In this conventional example, the semiconductor device includes a
fuse provided on a semiconductor substrate; a plurality of
insulating films formed on the fuse; and a fuse cut window which is
provided as an opening of the insulating film. The semiconductor
device has a flat inner bottom surface. A metal film provided for a
side surface of the fuse cut window is not required to be connected
to the substrate and does not have a purpose of discharge of
charged particles.
[0009] As described above, although there are conductive films such
as a guard ring in neighborhood of the fuse cut window, the first
and second examples do not have a purpose of the discharge of the
charged particles.
[0010] In conjunction with the above description, a fuse section of
a semiconductor device is disclosed in Japanese Laid Open Patent
Application (JP-P2001-189385 A). The semiconductor device includes
a fuse line, a first interlayer insulating film formed on the fuse
line, and a second interlayer insulating film formed on the first
interlayer insulating film and having a fuse opening section in
which the first interlayer insulating film is exposed. A
passivation film is formed as a unit, over a top layer of the
semiconductor device, the second interlayer insulating film and
side walls of the of the fuse opening section, and has a function
as a protection film which blocks off invasion of moisture through
the side walls.
[0011] Also, a semiconductor device is disclosed in Japanese Laid
Open Patent Application (JP-P2000-156412A). In this conventional
semiconductor device, a contact is formed to be connected with a
diffusion region of a MOS transistor of a peripheral circuit after
a second interlayer insulating film of silicon oxide film. A first
metal film is formed and patterned into a requested shape,
resulting in a first metal wiring line. At this time, the first
metal wiring line is exposed along the circumference of a fuse
cutting window. A second metal film is formed in the peripheral
circuit and patterned into a desired shape. Thus, a second metal
wiring line is formed, including a pad electrode connected with the
first metal wiring line.

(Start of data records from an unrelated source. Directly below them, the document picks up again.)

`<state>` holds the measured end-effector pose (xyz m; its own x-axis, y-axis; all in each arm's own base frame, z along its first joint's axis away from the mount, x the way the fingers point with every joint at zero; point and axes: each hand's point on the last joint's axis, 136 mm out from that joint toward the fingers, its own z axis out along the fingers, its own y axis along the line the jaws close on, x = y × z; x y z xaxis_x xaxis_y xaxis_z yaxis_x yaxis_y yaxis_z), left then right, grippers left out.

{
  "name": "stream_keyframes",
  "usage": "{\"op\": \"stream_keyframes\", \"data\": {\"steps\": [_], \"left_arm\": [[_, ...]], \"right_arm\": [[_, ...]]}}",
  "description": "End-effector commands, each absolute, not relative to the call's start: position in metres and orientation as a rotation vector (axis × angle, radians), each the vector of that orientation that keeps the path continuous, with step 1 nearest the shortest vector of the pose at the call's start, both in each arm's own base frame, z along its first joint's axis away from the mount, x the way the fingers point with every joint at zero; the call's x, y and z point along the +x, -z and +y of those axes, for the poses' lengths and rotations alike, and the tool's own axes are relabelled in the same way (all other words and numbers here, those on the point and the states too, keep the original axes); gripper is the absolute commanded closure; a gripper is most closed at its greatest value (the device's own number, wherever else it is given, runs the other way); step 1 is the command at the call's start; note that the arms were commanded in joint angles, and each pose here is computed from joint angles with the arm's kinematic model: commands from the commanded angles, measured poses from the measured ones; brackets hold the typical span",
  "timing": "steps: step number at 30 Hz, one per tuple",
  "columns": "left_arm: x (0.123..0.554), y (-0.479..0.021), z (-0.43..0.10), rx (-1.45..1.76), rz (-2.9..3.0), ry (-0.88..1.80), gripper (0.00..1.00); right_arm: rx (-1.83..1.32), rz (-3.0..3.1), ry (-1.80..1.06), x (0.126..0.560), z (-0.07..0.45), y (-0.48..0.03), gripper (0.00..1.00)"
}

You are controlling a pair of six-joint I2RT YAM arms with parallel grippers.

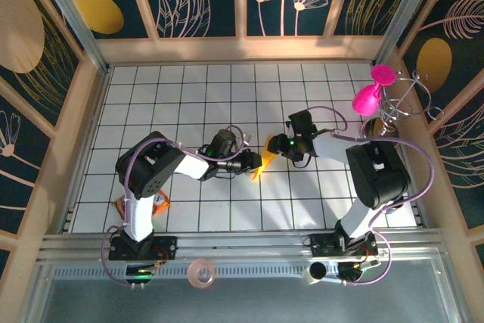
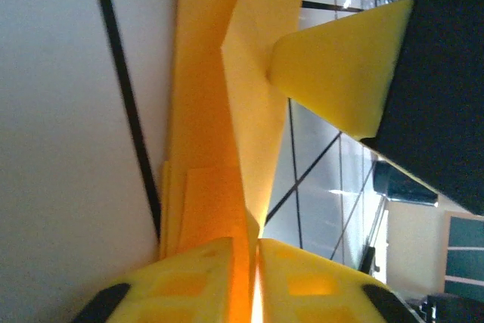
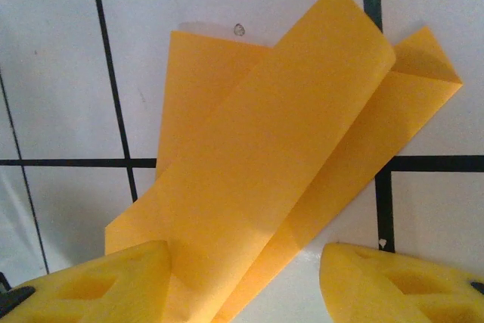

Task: Fold a paper plane with a square sheet of paper (pick it up from the middle)
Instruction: Fold the wing for the fifth time at the center of the table.

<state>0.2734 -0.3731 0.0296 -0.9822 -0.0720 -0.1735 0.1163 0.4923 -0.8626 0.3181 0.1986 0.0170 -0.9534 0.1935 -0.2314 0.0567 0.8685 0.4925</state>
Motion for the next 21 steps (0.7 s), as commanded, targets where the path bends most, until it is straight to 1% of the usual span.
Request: {"op": "stream_keyframes", "data": {"steps": [1, 10, 14, 17, 21], "left_arm": [[0.278, -0.039, -0.364, 0.062, 2.516, 1.419, 0.8], [0.276, -0.05, -0.352, 0.098, 2.474, 1.338, 0.68], [0.273, -0.043, -0.348, 0.155, 2.507, 1.202, 0.61], [0.266, -0.036, -0.351, 0.207, 2.544, 1.12, 0.58], [0.264, -0.028, -0.351, 0.227, 2.575, 1.063, 0.57]], "right_arm": [[0.214, 2.875, -0.528, 0.304, 0.187, 0.039, 0.42], [0.237, 2.89, -0.52, 0.304, 0.19, 0.043, 0.42], [0.254, 2.899, -0.52, 0.303, 0.191, 0.046, 0.42], [0.269, 2.909, -0.522, 0.302, 0.191, 0.049, 0.42], [0.278, 2.914, -0.518, 0.301, 0.191, 0.051, 0.43]]}}
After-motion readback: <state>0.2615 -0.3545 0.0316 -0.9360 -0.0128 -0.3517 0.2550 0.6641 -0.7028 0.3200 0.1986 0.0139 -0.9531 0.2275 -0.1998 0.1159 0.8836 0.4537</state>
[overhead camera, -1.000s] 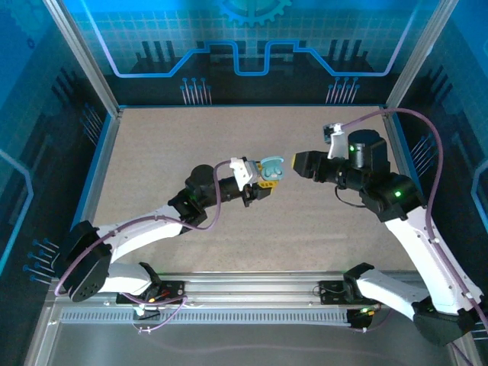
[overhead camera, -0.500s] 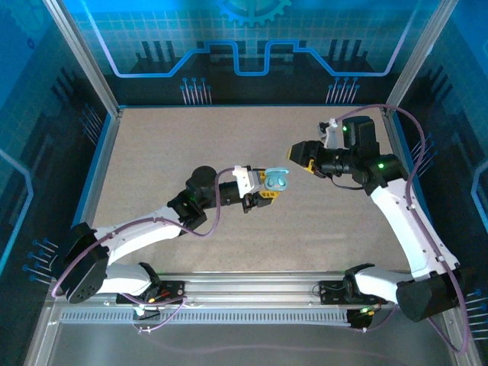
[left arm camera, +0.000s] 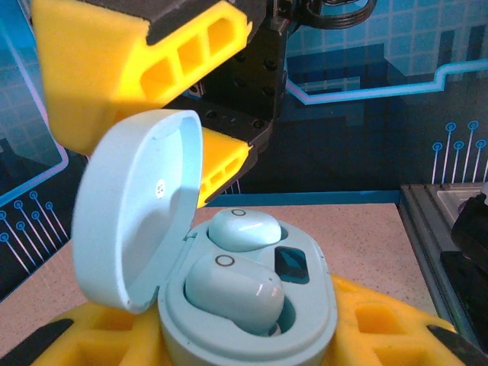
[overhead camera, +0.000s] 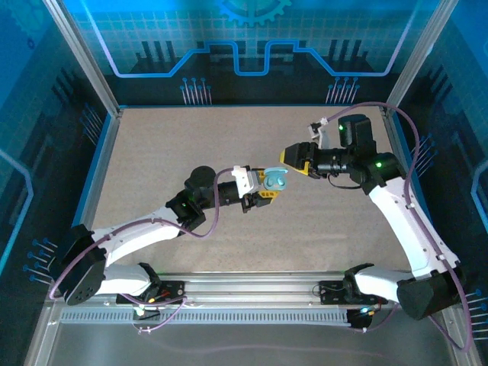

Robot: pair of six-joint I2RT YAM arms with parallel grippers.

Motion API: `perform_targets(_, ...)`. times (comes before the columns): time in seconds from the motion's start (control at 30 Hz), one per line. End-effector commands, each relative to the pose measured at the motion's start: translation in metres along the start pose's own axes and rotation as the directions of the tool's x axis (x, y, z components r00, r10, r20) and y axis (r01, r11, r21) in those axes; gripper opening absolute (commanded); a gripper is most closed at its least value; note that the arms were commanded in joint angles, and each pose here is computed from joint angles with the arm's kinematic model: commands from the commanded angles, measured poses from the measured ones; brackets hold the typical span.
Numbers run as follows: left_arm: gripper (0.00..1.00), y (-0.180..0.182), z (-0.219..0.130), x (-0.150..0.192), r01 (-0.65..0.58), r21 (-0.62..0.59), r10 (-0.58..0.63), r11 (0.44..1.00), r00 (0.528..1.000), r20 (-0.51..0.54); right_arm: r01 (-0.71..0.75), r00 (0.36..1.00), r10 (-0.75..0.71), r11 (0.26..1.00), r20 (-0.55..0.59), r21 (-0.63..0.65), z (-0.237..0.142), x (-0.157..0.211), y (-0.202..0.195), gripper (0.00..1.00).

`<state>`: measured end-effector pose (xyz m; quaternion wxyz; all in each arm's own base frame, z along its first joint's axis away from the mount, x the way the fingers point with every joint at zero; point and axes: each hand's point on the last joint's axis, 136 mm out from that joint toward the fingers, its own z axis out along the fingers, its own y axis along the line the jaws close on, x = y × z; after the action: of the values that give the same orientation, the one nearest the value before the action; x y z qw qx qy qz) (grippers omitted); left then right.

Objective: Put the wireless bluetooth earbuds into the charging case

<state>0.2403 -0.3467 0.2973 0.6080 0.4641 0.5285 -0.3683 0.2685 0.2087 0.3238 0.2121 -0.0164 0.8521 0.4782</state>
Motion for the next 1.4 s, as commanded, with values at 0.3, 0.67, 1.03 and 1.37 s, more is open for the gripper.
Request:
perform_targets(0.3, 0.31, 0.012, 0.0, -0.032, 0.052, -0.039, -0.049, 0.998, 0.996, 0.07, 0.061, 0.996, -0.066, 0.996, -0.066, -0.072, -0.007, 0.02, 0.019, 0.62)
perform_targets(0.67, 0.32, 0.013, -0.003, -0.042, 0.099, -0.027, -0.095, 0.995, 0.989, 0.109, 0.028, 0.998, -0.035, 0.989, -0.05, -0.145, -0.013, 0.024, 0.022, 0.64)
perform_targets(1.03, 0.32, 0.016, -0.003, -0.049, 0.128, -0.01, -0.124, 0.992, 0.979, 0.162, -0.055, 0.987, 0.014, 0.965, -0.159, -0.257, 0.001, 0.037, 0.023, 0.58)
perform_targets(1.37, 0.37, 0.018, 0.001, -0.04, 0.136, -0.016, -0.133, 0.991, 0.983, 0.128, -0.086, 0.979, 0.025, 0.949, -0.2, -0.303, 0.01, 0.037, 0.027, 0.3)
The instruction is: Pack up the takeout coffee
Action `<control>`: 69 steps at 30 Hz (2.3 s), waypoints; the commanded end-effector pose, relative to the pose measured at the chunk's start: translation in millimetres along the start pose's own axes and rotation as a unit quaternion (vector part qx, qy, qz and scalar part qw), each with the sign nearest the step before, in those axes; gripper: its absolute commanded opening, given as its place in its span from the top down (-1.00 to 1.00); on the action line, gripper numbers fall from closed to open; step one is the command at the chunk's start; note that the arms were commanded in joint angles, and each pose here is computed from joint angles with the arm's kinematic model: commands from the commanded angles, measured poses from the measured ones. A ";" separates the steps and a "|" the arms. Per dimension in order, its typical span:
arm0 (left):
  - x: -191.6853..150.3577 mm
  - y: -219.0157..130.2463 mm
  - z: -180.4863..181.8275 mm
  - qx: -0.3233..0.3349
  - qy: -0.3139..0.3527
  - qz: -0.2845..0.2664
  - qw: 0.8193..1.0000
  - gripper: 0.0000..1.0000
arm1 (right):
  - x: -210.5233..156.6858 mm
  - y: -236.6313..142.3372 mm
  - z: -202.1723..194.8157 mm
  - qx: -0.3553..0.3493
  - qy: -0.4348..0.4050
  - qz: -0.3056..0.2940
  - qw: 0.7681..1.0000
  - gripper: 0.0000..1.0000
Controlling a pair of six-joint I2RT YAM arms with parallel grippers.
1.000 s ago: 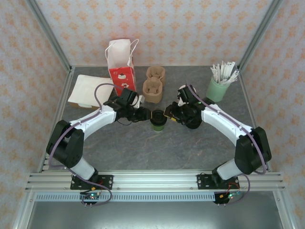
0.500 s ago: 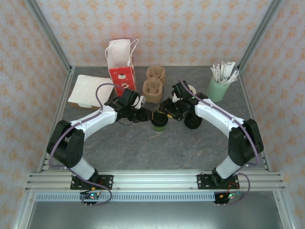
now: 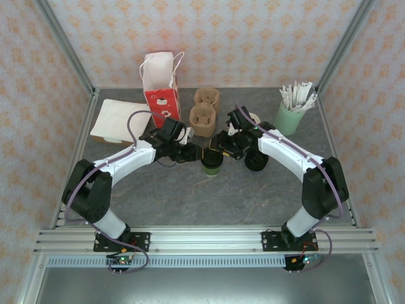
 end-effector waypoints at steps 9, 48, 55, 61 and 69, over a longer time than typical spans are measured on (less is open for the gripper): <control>-25.9 12.3 17.6 0.049 -0.011 0.058 0.997 0.19 | -0.2 -18.6 -14.2 -0.062 -0.027 -0.032 0.997 -0.10; -49.0 17.3 34.6 0.080 -0.014 0.086 0.993 0.20 | -23.9 23.3 -78.8 -0.186 0.039 0.058 0.980 0.09; -43.6 14.9 29.5 0.071 -0.012 0.079 0.994 0.20 | -11.8 4.8 -42.5 -0.115 0.019 0.020 0.993 0.06; -40.3 11.9 26.2 0.069 -0.009 0.072 0.995 0.20 | -2.4 -10.5 -9.3 -0.056 0.006 0.000 0.998 0.03; -40.7 12.6 25.6 0.069 -0.009 0.072 0.995 0.20 | 5.3 -5.3 2.7 -0.036 -0.003 -0.005 0.999 -0.06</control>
Point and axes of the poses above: each hand's point on the last joint's axis, 136 mm out from that joint toward the fingers, its own y axis out along the fingers, its own z axis along the line the jaws close on, x = y × z, the point moved 5 cm from there along -y, back along the fingers, and after that the axes turned 13 degrees about y, right-handed, at the moved point
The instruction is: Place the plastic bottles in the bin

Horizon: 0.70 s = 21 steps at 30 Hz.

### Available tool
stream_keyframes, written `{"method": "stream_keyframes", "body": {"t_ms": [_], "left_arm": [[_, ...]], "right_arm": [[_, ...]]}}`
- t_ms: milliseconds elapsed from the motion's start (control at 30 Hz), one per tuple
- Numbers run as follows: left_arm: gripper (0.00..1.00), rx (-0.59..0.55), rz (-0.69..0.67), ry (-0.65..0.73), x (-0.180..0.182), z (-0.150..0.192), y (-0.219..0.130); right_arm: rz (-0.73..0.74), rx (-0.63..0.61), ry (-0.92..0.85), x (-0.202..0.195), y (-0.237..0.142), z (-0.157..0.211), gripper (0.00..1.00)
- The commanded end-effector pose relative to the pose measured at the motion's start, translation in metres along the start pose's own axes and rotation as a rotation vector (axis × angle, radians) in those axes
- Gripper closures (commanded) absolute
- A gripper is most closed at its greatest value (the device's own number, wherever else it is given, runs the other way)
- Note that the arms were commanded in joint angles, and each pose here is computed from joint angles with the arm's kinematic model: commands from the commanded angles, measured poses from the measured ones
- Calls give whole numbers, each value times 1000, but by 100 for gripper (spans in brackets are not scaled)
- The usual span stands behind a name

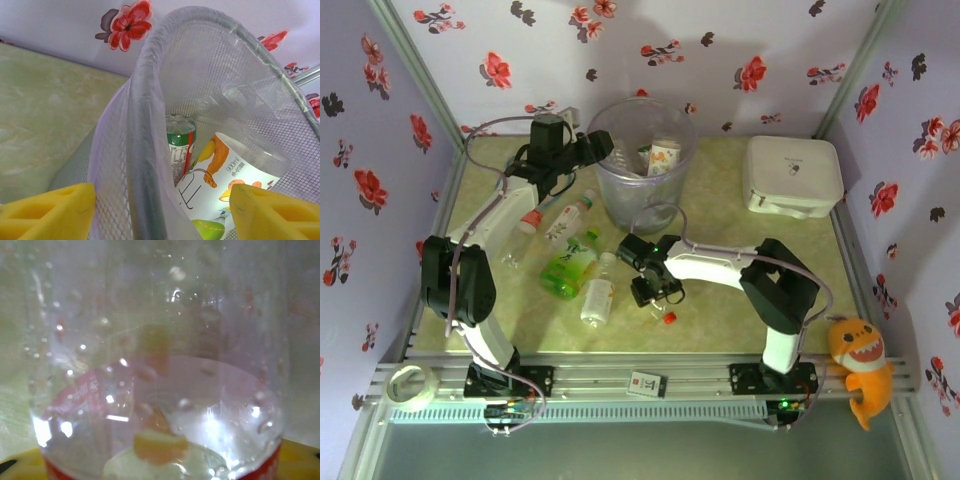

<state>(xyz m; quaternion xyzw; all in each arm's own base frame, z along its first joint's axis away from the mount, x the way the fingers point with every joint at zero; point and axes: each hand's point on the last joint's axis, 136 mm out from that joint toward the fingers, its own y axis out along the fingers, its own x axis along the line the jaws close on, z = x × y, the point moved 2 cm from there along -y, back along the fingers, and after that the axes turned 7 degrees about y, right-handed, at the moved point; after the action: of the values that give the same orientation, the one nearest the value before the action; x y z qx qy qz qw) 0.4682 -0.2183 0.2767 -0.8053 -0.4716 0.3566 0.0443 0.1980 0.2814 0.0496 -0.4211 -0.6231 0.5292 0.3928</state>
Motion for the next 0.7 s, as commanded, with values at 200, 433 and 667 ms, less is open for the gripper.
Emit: {"method": "stream_keyframes", "body": {"t_ms": [200,433,667], "left_arm": [[28,82,-23,0,9,24,15],[28,79,-18,-9,9,24,19],[28,84,-18,-8,10,25,20]], "right_arm": [[90,-93,17,-39,-54,8,41],[130,-108,187,-98,-70,23,45],[175,-173,316,-152,-94,7,44]]}}
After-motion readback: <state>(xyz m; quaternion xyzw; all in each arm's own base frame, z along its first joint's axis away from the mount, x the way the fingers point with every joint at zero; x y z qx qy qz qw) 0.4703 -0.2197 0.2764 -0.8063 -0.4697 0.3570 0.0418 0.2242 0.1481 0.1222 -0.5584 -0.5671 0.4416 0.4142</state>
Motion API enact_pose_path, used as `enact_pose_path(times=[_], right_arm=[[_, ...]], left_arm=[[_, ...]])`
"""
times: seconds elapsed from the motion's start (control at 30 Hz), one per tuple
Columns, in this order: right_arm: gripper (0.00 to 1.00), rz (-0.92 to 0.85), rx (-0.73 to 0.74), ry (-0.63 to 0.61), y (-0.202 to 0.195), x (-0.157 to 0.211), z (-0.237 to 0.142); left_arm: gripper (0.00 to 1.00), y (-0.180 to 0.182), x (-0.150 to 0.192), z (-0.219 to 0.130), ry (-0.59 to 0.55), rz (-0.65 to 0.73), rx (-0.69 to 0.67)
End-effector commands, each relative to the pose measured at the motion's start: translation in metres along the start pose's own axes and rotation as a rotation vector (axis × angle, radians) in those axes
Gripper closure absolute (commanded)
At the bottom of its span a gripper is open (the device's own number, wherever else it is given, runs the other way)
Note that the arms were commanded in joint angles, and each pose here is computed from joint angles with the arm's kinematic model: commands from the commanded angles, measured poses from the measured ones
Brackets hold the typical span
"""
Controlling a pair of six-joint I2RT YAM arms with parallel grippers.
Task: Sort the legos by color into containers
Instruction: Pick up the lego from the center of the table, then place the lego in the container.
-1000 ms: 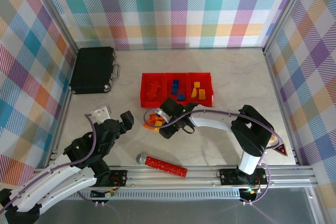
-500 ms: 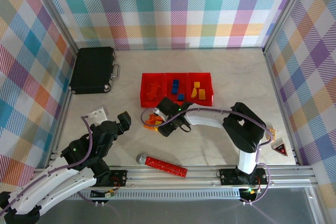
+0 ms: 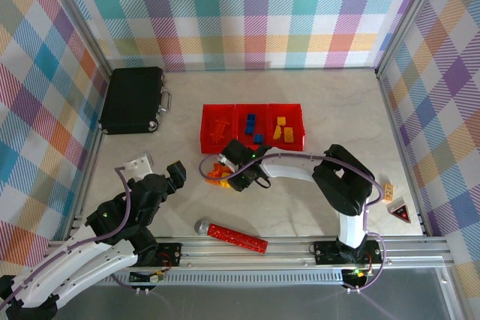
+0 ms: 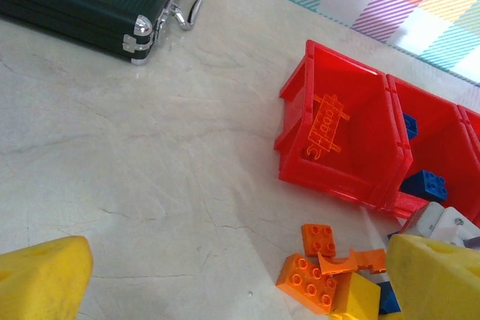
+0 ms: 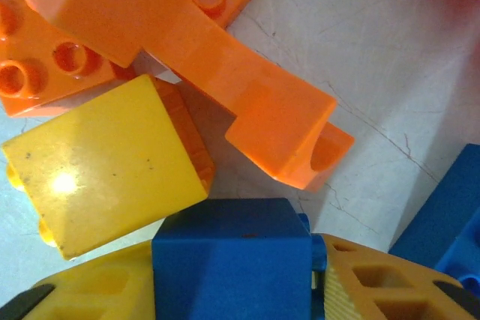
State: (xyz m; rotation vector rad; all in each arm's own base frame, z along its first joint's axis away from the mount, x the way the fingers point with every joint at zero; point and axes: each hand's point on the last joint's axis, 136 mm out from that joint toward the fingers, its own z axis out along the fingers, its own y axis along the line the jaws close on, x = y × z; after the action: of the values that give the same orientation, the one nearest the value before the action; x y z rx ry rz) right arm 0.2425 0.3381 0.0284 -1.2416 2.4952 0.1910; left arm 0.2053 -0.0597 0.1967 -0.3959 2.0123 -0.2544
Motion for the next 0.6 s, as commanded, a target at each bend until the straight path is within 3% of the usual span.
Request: enact_pose_path(times=[0.0,0.33,0.57], right_arm=[[0.62,-0.009,0.013,-0.024,-0.001,-0.009,-0.019],[0.68,-0.004,0.047,-0.147,-0.017,-0.032,-0.074],[0.69,0.135,0.097,-0.198,-0.073,-0.065,-0.083]], left_arm=[[0.0,0.011,0.001,-0.001,-0.008,0.029,-0.028],[0.0,0.01,0.0,-0.002,-0.026,0.013,-0.003],[0.0,0.005,0.006,-0.001,-0.002,0.009,0.024]])
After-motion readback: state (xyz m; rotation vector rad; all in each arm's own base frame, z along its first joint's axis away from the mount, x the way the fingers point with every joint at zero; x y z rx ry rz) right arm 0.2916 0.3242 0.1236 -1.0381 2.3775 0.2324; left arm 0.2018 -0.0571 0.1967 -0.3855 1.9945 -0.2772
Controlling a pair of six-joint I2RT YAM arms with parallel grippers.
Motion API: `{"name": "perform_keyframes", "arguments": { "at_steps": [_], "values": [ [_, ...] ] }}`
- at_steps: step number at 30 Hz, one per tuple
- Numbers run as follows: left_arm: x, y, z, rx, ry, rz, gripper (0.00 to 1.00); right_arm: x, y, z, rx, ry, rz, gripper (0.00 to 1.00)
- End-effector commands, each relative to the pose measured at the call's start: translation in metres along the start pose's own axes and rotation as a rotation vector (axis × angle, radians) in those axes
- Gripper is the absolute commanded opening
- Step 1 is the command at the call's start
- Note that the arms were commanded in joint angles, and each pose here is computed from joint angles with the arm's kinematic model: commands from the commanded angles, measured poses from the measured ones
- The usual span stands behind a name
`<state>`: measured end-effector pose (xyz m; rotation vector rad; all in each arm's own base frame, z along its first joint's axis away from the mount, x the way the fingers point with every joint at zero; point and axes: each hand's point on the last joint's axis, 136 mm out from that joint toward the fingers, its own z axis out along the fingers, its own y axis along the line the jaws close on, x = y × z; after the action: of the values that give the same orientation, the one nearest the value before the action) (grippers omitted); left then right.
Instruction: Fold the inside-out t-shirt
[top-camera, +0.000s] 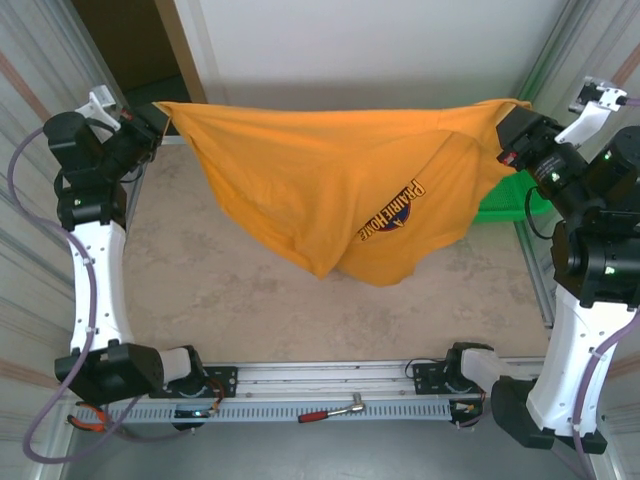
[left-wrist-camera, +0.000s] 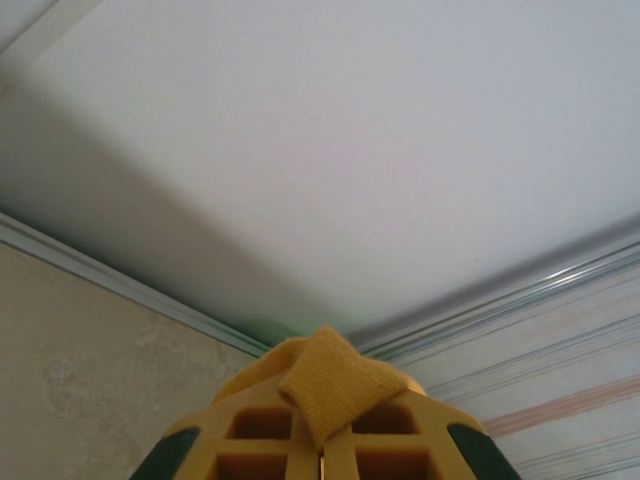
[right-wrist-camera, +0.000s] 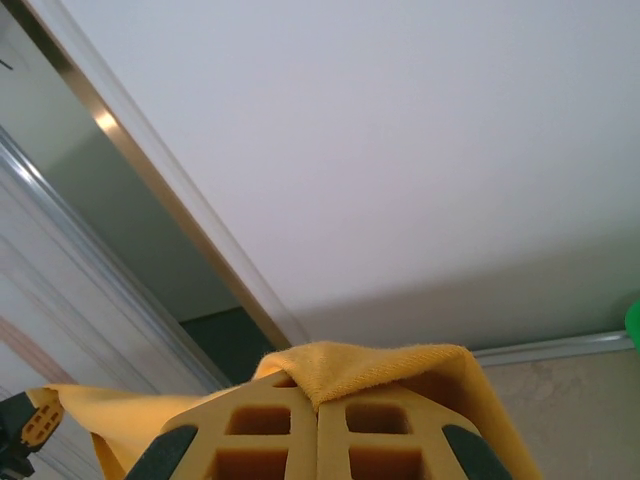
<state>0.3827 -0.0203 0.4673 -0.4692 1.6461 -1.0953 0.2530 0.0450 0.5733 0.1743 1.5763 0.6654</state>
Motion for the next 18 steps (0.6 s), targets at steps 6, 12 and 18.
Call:
{"name": "perform_keyframes", "arguments": {
  "at_steps": [6,12,18],
  "values": [
    [0.066,0.106,0.034,-0.196,0.144,-0.104,0.12,0.114,-0.099,0.075,0.144,0.215,0.177,0.0],
    [0.131,0.223,0.08,-0.363,0.311,-0.165,0.24,0.23,-0.163,0.126,0.274,0.397,0.211,0.0],
    [0.136,0.27,0.122,-0.388,0.359,-0.155,0.39,0.288,-0.196,0.16,0.345,0.498,0.201,0.0]
  ]
}}
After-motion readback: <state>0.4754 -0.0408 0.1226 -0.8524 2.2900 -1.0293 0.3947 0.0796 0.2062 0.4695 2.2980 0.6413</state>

The second metal film is formed around the
fuse cutting window.
[0012] Also, a semiconductor device is disclosed in Japanese Laid
Open Patent Application (JP-A-Heisei 11-145291). In the
semiconductor device of this conventional example, a fuse is formed
on a semiconductor substrate. An insulating film is formed on first
to third regions. The insulating film has a first thickness in the
first region where there is the fuse, a second thickness in the
second region around the first region, and a third thickness in the
third region around the second region. A cover film is formed on
the second and third regions.
[0013] Also, a semiconductor integrated circuit apparatus is
disclosed in Japanese Laid Open Patent Application (JP-A-Heisei
11-17016). A fuse has a guard ring which is composed of a set of a
wiring M3 around a fuse element, a wiring M2 and a contact
connecting the wirings M3 and M2, and a set of the wiring M2, a
wiring M1 and a contact. The guard ring is connected to a
semiconductor region of a ground voltage through the contacts.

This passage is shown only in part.